DIRECTIONS:
Restate the records that follow word for word. Omit the images.

[Data excerpts]
>>>>>

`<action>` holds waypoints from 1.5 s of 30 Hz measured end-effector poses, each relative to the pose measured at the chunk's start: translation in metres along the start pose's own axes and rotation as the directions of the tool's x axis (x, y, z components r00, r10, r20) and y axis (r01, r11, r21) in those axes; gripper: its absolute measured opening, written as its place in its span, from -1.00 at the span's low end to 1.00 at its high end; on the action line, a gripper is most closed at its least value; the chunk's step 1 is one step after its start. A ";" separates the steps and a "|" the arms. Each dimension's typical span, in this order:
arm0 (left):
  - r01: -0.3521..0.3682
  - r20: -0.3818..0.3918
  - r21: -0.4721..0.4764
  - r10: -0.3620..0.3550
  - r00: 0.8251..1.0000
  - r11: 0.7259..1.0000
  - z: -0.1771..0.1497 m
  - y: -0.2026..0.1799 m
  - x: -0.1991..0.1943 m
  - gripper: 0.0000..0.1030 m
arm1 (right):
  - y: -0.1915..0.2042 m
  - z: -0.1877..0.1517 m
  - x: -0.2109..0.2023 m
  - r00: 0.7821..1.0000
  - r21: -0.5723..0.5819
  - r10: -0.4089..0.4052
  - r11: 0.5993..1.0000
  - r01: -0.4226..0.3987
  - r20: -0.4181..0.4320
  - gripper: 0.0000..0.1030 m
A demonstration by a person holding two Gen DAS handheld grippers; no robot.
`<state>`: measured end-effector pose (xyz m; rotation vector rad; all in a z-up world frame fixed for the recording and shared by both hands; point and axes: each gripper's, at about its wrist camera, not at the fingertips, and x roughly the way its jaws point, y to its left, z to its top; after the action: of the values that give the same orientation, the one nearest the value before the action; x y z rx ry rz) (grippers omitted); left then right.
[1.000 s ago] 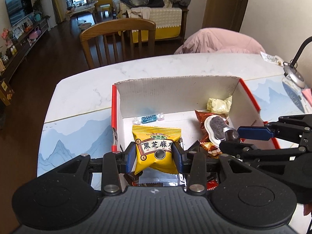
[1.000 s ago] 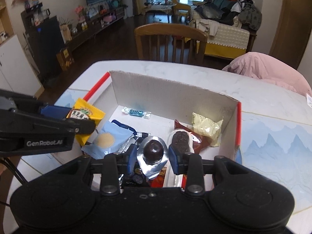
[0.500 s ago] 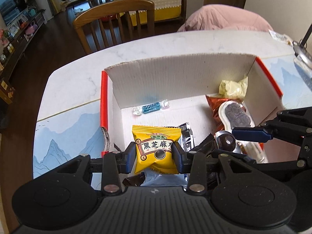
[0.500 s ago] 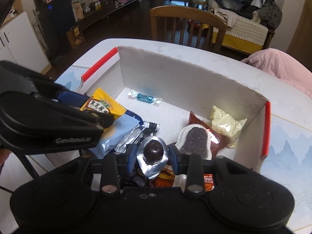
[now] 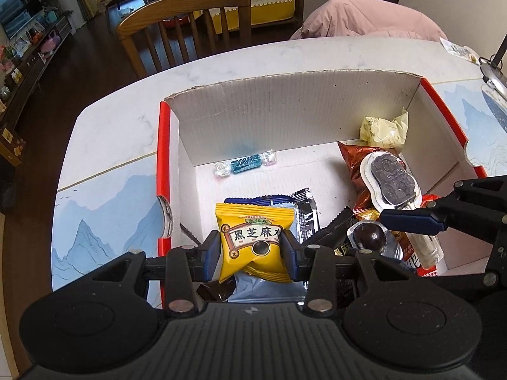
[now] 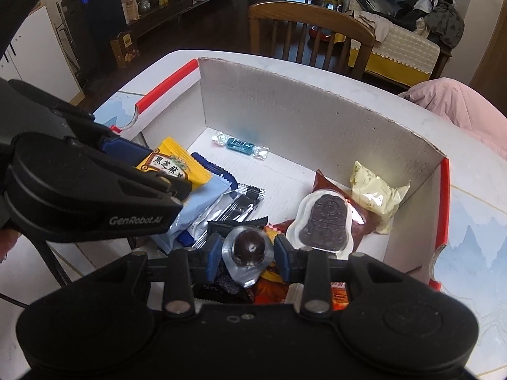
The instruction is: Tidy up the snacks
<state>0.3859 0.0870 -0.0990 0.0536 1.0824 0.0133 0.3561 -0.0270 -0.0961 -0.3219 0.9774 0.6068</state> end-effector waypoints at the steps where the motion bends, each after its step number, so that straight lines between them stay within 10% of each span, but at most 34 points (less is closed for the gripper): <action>1: 0.004 0.003 -0.003 -0.004 1.000 1.000 -0.001 0.001 -0.001 -0.20 | -0.001 0.000 -0.001 1.000 0.010 0.005 1.000 -0.005 0.003 -0.32; 22: 0.083 0.155 -0.079 -0.070 0.985 0.993 -0.031 0.014 -0.065 0.13 | -0.012 -0.023 -0.076 0.990 0.123 0.055 0.990 -0.072 0.132 -0.17; 31: 0.131 0.246 -0.122 -0.098 0.964 0.984 -0.054 0.019 -0.104 0.21 | -0.009 -0.038 -0.113 0.971 0.139 0.037 0.988 -0.071 0.234 0.55; 45: 0.125 0.401 -0.110 -0.071 0.913 0.986 -0.093 0.011 -0.163 0.63 | 0.005 -0.068 -0.156 0.938 0.141 0.013 0.988 -0.066 0.346 0.97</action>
<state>0.2271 0.0954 0.0014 -0.1164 0.6733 -0.0156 0.2428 -0.1098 0.0000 -0.0565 0.6874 0.5984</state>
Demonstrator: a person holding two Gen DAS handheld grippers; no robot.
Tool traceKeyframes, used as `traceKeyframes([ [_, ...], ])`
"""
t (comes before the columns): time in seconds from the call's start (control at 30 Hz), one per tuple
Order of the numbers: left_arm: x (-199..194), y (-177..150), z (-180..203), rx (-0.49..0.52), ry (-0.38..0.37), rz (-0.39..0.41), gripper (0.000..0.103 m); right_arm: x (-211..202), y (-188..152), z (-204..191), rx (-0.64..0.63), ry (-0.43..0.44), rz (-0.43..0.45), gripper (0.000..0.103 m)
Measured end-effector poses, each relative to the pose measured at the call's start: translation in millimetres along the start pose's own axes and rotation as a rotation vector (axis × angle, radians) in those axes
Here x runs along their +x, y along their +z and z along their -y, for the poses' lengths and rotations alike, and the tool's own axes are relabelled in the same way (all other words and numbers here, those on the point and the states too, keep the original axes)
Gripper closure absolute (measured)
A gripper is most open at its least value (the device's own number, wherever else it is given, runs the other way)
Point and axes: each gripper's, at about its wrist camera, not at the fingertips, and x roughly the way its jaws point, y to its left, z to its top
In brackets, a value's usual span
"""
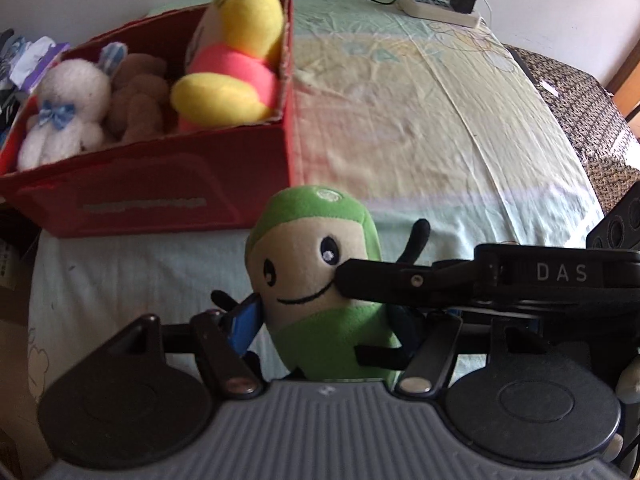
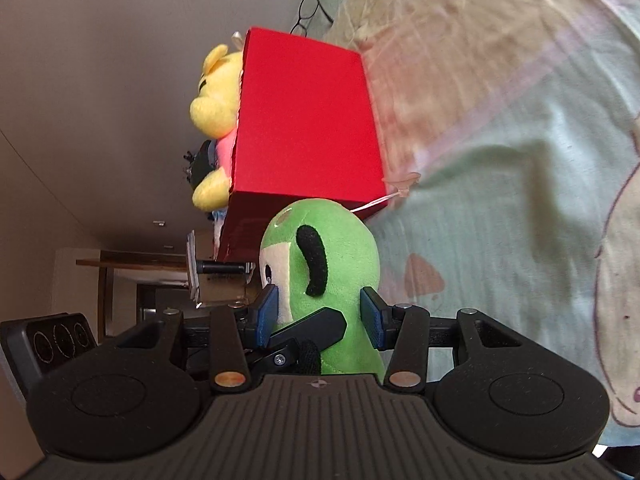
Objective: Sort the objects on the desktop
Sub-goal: 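Carry the green bean doll with both tools over the red box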
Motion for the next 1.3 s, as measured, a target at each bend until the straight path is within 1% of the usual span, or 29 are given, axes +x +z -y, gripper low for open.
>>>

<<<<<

OUTPUT FOR THIS EXERCISE:
`<action>` holds waypoints from 1.5 s of 30 Hz measured end-effector poses, each relative to the pose measured at the chunk's start: translation in metres along the start pose's own axes and rotation as the directions of the tool's x axis (x, y, z components r00, r10, r20) and y axis (r01, r11, r21) in those axes; gripper: its absolute measured opening, written as its place in its span, from -1.00 at the span's low end to 1.00 at its high end; on the action line, a gripper is most closed at its least value; the chunk's step 1 is one step after its start. A ";" separates the steps and a "|" the arms. Each dimension's typical span, in this order:
arm0 (left):
  - r01: -0.3521..0.3682
  - r20: -0.3818..0.3918
  - r21: -0.4721..0.4764
  - r10: -0.3620..0.3550
  - r00: 0.8251..1.0000
  - r11: 0.7259..1.0000
  - z: -0.1771..0.1497 m
  - y: -0.2026..0.1799 m
  - x: -0.1991..0.1943 m
  - gripper: 0.0000..0.1030 m
arm1 (right):
  - y: -0.1915..0.2042 m
  - z: -0.1877..0.1517 m
  - x: -0.2109..0.2023 m
  - r00: 0.7821..1.0000
  - r21: -0.5723..0.5819
  - r10: -0.4089..0.4052
  - r11: 0.5993..1.0000
  - r01: -0.4226..0.3987
  - r20: -0.4181..0.4320
  - gripper: 0.0000..0.1030 m
A demonstration by a person holding two Gen DAS handheld grippers; no robot.
`<state>`: measured end-effector pose (xyz m; rotation vector rad; all in a z-up world frame fixed for the recording and shared by both hands; point and axes: each gripper's, at about its wrist camera, not at the fingertips, and x roughly the way its jaws point, y to its left, z to its top; after the action: of the values that give the same orientation, the one nearest the value before the action; x y z rx ry rz) (grippers omitted); left then right.
[1.000 s ago] 
[1.000 s ago] 
[0.500 s ago] 
[0.500 s ago] 
[now] 
[now] 
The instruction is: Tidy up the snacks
<state>0.3859 0.0870 -0.0990 0.0536 1.0824 0.0133 0.3561 -0.0270 -0.0961 -0.3219 0.9774 0.6068</state> end-effector waypoints at the steps where the motion bends, each after its step number, so that straight lines between them stay within 10% of each span, but at most 34 points (less is closed for the gripper): <action>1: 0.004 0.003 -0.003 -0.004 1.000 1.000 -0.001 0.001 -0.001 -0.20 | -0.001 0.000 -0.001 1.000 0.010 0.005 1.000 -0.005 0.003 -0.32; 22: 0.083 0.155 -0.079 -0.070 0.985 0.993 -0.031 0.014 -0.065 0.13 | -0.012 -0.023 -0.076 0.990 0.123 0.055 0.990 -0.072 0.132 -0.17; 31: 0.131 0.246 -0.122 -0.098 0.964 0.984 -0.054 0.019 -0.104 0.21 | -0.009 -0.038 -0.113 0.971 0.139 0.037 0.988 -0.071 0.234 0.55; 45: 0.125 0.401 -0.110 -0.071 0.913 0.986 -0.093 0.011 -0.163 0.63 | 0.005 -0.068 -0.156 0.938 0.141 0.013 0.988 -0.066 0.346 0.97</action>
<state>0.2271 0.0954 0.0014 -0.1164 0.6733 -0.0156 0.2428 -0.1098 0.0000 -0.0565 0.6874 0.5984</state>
Demonstrator: a person holding two Gen DAS handheld grippers; no robot.
Tool traceKeyframes, used as `traceKeyframes([ [_, ...], ])`
"""
t (comes before the columns): time in seconds from the call's start (control at 30 Hz), one per tuple
Order of the numbers: left_arm: x (-199..194), y (-177..150), z (-180..203), rx (-0.49..0.52), ry (-0.38..0.37), rz (-0.39..0.41), gripper (0.000..0.103 m); right_arm: x (-211..202), y (-188..152), z (-204..191), rx (-0.64..0.63), ry (-0.43..0.44), rz (-0.43..0.45), gripper (0.000..0.103 m)
Measured end-effector poses, each relative to the pose measured at the call's start: translation in millimetres along the start pose's own axes and rotation as a rotation vector (axis × angle, radians) in those axes
Here x runs along their +x, y along their +z and z along their -y, for the poses' lengths and rotations alike, and the tool's own axes are relabelled in the same way (all other words and numbers here, those on the point and the states too, keep the original axes)
Gripper closure absolute (measured)
A gripper is most open at its least value (the device's own number, wherever else it is given, runs the other way)
Point and axes: each gripper's, at about its wrist camera, not at the fingertips, and x roughly the way its jaws point, y to its left, z to its top
In brackets, a value's usual span
"""
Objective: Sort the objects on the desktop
Sub-goal: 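Carry the green bean doll with both tools over the red box
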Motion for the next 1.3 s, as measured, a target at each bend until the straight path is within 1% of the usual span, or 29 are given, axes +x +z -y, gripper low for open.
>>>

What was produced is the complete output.